__Problem to work on__
Find every line in the records below that holds the word "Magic", and copy each one.

__Record extracts__
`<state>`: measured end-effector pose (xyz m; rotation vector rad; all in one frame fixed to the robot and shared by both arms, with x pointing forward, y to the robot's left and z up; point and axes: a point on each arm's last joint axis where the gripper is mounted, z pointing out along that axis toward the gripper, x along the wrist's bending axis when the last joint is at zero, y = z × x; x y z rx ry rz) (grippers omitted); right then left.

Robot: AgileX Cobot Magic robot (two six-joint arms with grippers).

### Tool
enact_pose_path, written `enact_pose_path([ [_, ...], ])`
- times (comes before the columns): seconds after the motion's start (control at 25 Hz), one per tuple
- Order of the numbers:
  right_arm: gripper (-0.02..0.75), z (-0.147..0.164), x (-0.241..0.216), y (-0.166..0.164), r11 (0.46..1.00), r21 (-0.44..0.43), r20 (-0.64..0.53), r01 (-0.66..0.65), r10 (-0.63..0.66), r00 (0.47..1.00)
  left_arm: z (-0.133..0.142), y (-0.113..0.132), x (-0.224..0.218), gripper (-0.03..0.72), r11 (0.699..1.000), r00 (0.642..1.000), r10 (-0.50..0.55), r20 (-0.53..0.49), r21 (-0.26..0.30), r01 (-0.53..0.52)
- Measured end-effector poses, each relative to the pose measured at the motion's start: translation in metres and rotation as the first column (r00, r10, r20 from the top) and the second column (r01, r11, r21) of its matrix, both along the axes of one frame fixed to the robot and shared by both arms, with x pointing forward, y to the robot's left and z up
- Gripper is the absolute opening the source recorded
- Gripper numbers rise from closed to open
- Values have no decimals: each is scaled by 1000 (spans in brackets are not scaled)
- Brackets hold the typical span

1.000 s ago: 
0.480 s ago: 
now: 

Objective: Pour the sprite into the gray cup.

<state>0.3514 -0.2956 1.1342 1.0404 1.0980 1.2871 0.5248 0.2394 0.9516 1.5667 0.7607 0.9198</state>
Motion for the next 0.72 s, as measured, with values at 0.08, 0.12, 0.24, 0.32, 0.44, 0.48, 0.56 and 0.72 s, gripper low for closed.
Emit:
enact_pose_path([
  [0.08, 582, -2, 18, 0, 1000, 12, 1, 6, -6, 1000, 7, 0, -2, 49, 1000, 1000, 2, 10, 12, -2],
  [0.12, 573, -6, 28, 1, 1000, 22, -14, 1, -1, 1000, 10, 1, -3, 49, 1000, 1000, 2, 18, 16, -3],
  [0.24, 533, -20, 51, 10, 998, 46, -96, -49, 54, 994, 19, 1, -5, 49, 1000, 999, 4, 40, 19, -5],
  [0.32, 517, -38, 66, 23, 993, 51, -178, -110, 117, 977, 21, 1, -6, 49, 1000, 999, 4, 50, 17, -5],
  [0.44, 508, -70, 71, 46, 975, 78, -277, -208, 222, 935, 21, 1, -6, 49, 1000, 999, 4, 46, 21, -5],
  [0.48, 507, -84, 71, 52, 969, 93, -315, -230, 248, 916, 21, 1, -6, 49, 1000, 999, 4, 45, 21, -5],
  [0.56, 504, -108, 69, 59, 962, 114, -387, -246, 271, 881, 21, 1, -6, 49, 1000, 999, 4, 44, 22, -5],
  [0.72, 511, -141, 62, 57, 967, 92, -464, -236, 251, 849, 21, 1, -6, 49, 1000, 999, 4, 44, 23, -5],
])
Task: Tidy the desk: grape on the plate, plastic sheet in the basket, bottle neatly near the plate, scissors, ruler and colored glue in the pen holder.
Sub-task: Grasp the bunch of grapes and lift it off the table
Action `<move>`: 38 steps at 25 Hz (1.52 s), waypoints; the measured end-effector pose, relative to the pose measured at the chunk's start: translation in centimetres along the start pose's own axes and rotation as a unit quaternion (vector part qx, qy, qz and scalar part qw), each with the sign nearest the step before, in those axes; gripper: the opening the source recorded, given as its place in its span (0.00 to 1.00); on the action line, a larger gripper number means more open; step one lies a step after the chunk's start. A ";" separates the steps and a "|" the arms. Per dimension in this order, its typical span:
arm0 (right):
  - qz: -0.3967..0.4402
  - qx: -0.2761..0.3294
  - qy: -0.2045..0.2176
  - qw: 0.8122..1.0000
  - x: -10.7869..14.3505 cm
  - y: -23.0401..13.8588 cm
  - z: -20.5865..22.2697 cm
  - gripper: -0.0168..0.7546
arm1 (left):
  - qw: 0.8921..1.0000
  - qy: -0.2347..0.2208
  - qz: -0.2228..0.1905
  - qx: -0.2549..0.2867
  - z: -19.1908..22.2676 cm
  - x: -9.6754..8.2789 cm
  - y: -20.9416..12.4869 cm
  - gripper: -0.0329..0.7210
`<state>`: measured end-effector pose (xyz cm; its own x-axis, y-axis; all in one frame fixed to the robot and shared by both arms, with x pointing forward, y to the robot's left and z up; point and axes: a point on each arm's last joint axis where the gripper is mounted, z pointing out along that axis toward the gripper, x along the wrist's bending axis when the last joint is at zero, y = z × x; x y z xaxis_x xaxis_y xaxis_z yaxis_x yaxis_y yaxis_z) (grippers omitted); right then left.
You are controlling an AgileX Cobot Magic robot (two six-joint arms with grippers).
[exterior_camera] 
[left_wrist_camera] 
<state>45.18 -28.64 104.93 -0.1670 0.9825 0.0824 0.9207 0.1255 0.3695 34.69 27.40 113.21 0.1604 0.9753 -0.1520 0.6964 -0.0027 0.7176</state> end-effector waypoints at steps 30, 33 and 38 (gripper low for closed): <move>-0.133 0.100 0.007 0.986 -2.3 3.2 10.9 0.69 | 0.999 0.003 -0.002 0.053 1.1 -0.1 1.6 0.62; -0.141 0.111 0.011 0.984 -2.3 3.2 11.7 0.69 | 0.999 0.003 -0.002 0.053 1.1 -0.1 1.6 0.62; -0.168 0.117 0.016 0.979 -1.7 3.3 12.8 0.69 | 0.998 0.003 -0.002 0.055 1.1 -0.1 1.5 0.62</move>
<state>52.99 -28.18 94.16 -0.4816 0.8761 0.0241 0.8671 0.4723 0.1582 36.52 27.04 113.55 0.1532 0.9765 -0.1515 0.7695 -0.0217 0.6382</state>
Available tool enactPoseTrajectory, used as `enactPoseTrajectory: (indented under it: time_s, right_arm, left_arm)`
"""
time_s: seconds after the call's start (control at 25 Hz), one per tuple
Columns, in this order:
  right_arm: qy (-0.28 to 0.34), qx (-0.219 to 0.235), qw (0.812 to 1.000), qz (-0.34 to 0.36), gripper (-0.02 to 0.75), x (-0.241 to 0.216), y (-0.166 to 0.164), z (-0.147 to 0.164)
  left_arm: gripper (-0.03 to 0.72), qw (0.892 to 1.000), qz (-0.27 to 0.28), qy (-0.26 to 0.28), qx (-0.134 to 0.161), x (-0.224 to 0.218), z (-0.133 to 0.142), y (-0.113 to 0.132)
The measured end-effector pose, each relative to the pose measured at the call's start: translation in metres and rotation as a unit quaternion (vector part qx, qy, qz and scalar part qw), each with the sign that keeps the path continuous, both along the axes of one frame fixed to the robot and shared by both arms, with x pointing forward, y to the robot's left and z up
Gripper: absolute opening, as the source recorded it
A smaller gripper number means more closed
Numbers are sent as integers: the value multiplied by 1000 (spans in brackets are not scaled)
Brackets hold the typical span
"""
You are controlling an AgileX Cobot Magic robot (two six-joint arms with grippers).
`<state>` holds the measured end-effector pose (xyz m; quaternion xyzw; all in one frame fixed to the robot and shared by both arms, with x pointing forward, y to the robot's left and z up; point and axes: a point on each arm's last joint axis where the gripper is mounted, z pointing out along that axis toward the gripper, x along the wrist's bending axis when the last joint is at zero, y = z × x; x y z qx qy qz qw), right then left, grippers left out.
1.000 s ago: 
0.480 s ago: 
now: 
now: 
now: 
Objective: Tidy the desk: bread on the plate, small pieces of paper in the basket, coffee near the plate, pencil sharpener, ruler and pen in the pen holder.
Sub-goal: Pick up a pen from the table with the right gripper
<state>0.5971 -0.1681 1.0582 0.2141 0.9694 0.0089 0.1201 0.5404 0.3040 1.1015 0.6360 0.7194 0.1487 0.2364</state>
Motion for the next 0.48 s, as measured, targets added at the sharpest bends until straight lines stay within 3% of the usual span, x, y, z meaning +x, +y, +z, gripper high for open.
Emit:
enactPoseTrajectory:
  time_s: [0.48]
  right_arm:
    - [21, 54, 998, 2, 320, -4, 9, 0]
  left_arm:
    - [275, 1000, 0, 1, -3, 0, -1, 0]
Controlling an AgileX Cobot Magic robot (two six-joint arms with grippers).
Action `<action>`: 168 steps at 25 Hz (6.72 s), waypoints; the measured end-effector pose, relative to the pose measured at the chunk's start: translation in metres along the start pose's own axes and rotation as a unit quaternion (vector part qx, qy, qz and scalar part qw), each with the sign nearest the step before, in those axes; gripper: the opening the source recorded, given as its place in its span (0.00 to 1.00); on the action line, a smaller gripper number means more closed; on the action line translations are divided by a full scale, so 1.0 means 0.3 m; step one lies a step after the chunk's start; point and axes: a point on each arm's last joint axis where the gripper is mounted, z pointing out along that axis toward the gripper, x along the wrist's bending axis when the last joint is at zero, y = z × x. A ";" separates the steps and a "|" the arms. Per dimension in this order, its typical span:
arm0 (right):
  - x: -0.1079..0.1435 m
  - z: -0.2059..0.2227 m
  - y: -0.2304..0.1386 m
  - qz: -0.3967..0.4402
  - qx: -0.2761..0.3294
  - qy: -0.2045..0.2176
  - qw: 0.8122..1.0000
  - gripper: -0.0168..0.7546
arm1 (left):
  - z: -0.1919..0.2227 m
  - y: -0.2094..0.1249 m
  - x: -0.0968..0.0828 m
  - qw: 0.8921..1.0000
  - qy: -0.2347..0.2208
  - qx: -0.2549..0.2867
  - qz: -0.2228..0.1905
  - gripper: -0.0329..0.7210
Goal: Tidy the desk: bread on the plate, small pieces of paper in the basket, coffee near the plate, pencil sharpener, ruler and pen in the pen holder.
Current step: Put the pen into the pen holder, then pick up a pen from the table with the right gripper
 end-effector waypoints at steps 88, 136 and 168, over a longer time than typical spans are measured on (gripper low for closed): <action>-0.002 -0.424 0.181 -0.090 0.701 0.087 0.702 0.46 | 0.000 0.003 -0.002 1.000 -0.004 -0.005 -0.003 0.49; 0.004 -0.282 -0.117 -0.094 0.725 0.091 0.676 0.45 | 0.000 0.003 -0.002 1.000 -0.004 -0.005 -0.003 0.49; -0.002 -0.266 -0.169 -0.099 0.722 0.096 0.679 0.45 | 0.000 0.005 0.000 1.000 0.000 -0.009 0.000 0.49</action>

__Answer__
Robot: AgileX Cobot Magic robot (two six-joint arms with grippers).
You are controlling an AgileX Cobot Magic robot (two six-joint arms with grippers).
You are controlling an AgileX Cobot Magic robot (two six-joint arms with grippers).
Controlling an AgileX Cobot Magic robot (two six-joint arms with grippers).

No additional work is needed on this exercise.